- J. A. D. Jensen Nunataks Location within Greenland

Highest point
- Elevation: 1,667 m (5,469 ft)
- Coordinates: 62°49′N 48°55′W﻿ / ﻿62.817°N 48.917°W^{[failed verification]}

Geography
- Location: Sermersooq, Greenland

Climbing
- First ascent: J.A.D. Jensen, 1878

= J. A. D. Jensen Nunataks =

J. A. D. Jensen Nunataks (J. A. D. Jensen Nunatakker) are a nunatak group in Greenland. Administratively it falls under the Sermersooq Municipality.

This geographic feature was named after Danish naval officer and Arctic explorer Jens Arnold Diderich Jensen.

==Geography==
The J. A. D. Jensen Nunataks are located in Southwest Greenland to the northeast of the Dalager Nunataks, near the western limit of the Greenland Ice Sheet and about 60 km from the coast.

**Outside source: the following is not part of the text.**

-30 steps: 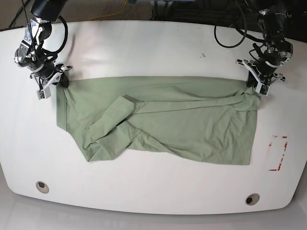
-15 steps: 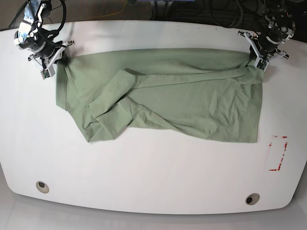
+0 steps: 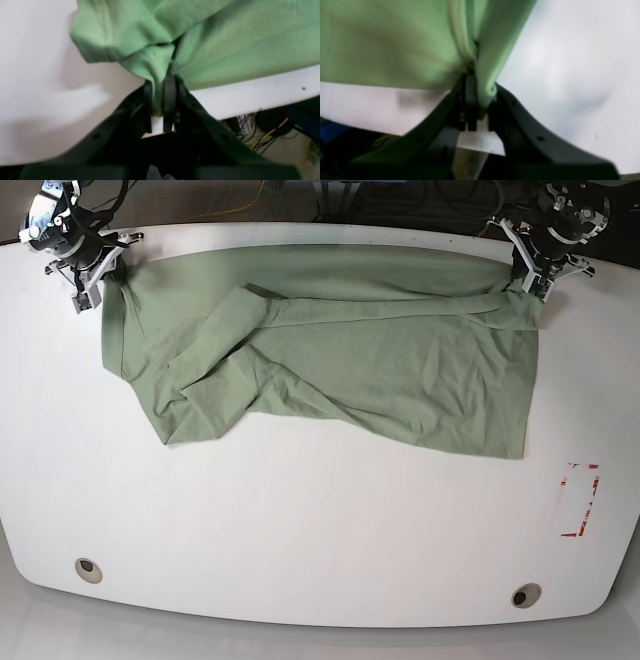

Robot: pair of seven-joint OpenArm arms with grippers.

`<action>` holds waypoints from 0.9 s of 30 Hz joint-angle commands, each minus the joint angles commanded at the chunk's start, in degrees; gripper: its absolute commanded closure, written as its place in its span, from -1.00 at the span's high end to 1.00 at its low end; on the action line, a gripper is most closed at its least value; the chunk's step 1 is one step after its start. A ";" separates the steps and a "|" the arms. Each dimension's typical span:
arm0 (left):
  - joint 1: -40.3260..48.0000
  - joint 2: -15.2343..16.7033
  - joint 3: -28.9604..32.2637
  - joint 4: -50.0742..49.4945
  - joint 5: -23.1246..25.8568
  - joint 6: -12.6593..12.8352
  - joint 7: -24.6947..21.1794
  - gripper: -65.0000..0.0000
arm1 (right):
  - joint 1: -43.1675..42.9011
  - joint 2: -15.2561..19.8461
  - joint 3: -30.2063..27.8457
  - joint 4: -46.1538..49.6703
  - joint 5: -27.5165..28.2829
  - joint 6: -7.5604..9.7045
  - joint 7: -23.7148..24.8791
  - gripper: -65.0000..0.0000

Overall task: Layout the t-shirt on the table in an organized manner, then fold the t-shirt properly
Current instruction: 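Hold the shirt corners with both grippers, stretching the fabric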

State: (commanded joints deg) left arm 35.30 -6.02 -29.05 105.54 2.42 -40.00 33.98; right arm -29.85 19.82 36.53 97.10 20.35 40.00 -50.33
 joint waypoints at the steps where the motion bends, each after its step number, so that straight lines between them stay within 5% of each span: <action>1: -0.09 0.00 0.00 0.00 0.00 0.00 0.00 -0.89 | 0.00 0.00 0.00 0.00 -0.09 0.00 0.00 -1.00; 11: -0.09 0.00 0.88 -0.09 0.26 0.00 0.00 -0.85 | 0.00 -0.09 0.00 0.00 -0.09 0.00 0.00 -1.00; 17: 0.18 0.00 0.70 -0.09 0.18 0.00 0.00 -0.29 | 0.00 -0.09 0.00 -0.09 -0.18 0.00 0.00 -0.79; 22: 0.18 -0.09 0.53 0.09 0.18 0.00 0.00 0.18 | 0.18 -0.09 0.00 -0.09 -0.18 0.00 0.09 -0.80; 27: 0.26 -0.35 -1.32 0.18 0.09 0.00 0.00 0.25 | 0.26 -0.09 0.00 -0.09 -0.18 0.00 0.09 -0.91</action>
State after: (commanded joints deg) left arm 35.56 -6.37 -30.37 105.71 2.51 -40.00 33.98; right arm -29.58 19.74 36.53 97.01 20.18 40.00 -50.24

The nunatak area is 13 km in length and its maximum width is 8 km; the highest elevation is located at the southeastern end and is 1667.8 m high.
==Climate==
Polar climate prevails in the region. The average annual temperature in the area of the J. A. D. Jensen Nunataks is -14 °C. The warmest month is July when the average temperature reaches -4 °C and the coldest is February when the temperature sinks to -20 °C.